Koke v. State

Annotate this Case

498 N.E.2d 1326 (1986)

Richard C. KOKE, Appellant (Defendant below), v. STATE of Indiana, Appellee (Plaintiff below).

No. 45A03-8607-CR-201.

Court of Appeals of Indiana, Third District.

October 30, 1986.

*1327 Nick J. Thiros, Cohen & Thiros, Merrillville, Ellen S. Podgor, Nicholls & Podgor, Crown Point, for appellant.

Linley E. Pearson, Atty. Gen., John D. Shuman, Deputy Atty. Gen., Indianapolis, for appellee.

STATON, Presiding Judge.

Richard Koke was convicted of dealing in cocaine, a class B felony,[1] and received a sentence of two (2) years. On appeal Koke raises the following issues:

I. The trial court erred in excluding as hearsay conversations of the defendant and the confidential informant.
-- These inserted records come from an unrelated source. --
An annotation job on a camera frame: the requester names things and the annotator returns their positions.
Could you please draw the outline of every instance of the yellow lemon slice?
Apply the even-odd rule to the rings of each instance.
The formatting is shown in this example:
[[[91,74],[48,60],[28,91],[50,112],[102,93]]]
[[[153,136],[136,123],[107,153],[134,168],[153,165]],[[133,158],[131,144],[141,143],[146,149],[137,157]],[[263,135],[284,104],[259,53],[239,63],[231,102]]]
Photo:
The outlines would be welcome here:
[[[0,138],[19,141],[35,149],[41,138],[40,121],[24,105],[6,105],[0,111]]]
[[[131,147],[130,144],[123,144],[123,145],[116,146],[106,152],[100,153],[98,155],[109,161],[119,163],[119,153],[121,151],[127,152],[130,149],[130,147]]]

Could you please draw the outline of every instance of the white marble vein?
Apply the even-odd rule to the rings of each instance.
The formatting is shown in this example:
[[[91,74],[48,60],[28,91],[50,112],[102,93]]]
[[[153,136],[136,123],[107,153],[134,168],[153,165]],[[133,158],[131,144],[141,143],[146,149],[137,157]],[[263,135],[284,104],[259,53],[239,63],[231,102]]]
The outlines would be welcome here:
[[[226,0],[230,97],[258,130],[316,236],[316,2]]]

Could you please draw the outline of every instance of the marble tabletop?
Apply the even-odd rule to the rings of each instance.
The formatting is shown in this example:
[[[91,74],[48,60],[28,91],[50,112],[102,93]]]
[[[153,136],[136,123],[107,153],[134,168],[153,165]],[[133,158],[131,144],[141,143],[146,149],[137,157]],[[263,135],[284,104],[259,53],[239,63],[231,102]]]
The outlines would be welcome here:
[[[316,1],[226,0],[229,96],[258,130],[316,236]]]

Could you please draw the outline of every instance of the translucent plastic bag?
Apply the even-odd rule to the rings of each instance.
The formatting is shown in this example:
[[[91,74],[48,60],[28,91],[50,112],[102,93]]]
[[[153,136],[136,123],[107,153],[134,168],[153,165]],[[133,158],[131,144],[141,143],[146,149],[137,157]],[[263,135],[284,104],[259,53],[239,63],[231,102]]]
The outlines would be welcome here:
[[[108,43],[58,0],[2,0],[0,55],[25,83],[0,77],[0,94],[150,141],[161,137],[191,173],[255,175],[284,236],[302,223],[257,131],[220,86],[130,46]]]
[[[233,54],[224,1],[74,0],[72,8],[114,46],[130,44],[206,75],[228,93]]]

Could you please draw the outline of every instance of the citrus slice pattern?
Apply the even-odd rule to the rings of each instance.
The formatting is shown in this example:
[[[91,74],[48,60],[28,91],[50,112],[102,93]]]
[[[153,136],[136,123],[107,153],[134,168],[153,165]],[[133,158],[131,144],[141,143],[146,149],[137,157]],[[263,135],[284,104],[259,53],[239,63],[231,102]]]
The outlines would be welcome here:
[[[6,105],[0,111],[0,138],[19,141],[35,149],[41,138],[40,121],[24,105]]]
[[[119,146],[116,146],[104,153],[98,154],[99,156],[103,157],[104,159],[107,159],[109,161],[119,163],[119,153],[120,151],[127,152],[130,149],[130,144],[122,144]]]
II. The trial court erred in permitting the State to discuss during opening argument conversations with the confidential informant when the defendant was prohibited from doing likewise. III. There was insufficient evidence of defendant's predisposition to commit the crime charged. IV. The defendant was unduly prejudiced by the State's delay in bringing charges against the defendant. V. Trial counsel was incompetent in his representation of defendant.

The State presented evidence that on July 10, 1984 Officer Ronald Hernandez and a confidential informant, Bruce Krouse, met with a surveillance team before going to Koke's house to try and purchase cocaine. Hernandez was wired with a voice transmitter that could be monitored by the surveillance team. Hernandez testified that Krouse went to the door of Koke's residence and returned to the car with Koke. Hernandez told Koke he wanted an eighth of an ounce of cocaine and Koke told him he was unable to contact his supplier; there was nobody answering the phone. Koke told them to come back later. The surveillance officer testified to hearing a voice which was that of neither Hernandez nor Krouse say, "Let's set something up for tomorrow."

The next day, July 11, according to Hernandez's testimony, he and Krouse went to Koke's home again. Hernandez was fitted with a transmitter again and the surveillance team was nearby.

Twice Koke told Hernandez and Krouse that he was unable to contact his supplier and asked them to return later. Each time Hernandez and Krouse left for twenty or thirty minutes and returned. The third trip back to Koke's, Koke said he had made contact with the supplier and the three men left with Hernandez driving. Enroute, Koke allegedly told Hernandez that they could go to Dolton if they wanted to get good, hard-rock cocaine for three hundred thirty dollars ($330.00), or get average cocaine in Cedar Point for the same price. Hernandez said he did not want to cross the state line, so Koke directed him to the Cedar Point apartment complex. The only conversation heard by the surveillance team was Officer Hernandez counting out money after the threesome arrived at the apartment complex. The poor transmission was variously attributed to distance, weak batteries or other possible interference.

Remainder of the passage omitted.